Transportation agencies and consultants know how to design pavements, but “contractors have the best estimators in the industry, the deepest knowledge of the local market, and the most experience dealing with local environmental, climatological, and transit user patterns. I am not talking about design-build here — though it does fill the bill.”
Instead, he asked the audience to consider the possibilities of alternative technical concepts (ATC) on design-bid-build projects.
Missouri was the leader in this initiative which has since been used by other states including Alabama and Michigan.
Under this model, which was implemented by that state in 2004, transportation agencies place 60 per cent of a project’s plans in the public plans room, 12 months before tendering—known as “letting”. Then, 120 days before the letting, an outreach meeting is conducted with interested contractors.
“We can’t take away of the competitive edge,” said Gransberg, explaining, that 60 to 120 days before the letting, confidential one-on-one meetings are held with interested contractors.
At those meetings contractors can put forward their technical improvement recommendations. Later those recommendations are evaluated and, if approved, the contractor can choose to bid on the approved ATC or bid the baseline design.

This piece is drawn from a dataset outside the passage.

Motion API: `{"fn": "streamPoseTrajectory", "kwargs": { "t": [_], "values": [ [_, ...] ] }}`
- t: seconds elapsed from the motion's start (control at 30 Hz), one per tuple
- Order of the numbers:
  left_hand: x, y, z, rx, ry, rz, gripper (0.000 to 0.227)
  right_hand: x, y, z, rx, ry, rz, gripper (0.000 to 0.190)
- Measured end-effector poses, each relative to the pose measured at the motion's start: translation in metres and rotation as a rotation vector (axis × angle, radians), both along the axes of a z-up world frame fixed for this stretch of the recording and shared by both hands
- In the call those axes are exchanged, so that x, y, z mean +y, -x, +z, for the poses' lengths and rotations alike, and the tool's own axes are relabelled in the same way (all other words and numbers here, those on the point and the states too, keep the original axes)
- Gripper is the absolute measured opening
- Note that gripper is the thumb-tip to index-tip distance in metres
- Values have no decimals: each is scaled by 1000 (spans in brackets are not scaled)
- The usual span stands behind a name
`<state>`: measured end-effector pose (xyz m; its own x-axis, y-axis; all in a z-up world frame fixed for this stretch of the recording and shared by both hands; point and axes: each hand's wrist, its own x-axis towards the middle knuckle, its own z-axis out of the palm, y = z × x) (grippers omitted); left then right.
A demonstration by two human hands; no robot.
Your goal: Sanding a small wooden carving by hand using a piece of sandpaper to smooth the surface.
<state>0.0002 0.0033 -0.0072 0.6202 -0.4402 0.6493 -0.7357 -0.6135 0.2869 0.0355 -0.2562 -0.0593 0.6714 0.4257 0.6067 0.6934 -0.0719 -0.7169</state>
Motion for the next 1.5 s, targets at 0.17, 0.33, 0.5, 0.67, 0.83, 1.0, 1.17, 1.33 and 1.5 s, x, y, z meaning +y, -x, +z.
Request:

Missouri uses both “limited and unlimited” ATC’s and since its inception has opened up the process to allow contractor proposals on alternative pipes and culverts and grading/staging operations.
Unlimited ATC have been used on 10 projects including the new Mississippi Bridge where a redesigned foundation saved the state $7.5 million.
In yet another example of contractor input, the speaker cited the building of the new Sellwood Bridge in Portland Oregon. Erected in 2016, it replaced a 1925 steel truss structure.
The new bridge is the same location as the earlier one and the traditional method of diverting traffic to one lane and then commencing with the standard sequenced demolition/construction was the model originally considered.
Instead, the local county accepted a proposal by the contractor to jack the old structure approximately 24 metres away from its original spot and then build new entrance and exit ramps which allowed motorists to continue using both lanes, while construction of the new bridge proceeded unhindered, he said.
Touching on the experience of other states, Gransberg said that in Michigan, a limited form of alternative design considerations is used to allow contractors to propose traffic plan improvements.
Although it isn’t a form of ATC, he drew the audience’s attention to a unit price map which his firm created for the State of Montana. It highlights that state’s construction cost data in a visual manner which, in turn, allows its transportation department to determine if alternative designs are economically worth pursuing.
In the northwest part of the state there are no hot mix asphalt plants and it might make more economic sense to use concrete for road construction in that area, said Gransberg, noting that, while Montana is large geographically, it has a population of just over one million.
Several other technical suggestions were put forward including Gransberg’s own idea of green bidding which would reward contractors who purchase and use fuel-efficient equipment. So far, the proposal has not gained traction with transportation agencies.
“It (the proposal) has been published in a journal, but so far that’s it,” he said in an interview afterwards.
In his concluding comments he cited a University of Calgary study which calls for the upfront involvement of contractors in road projects.
One of its clauses states that: “Public road projects should be developed in a method that is ‘construction-centric rather than the current ‘design-centric’ mode.”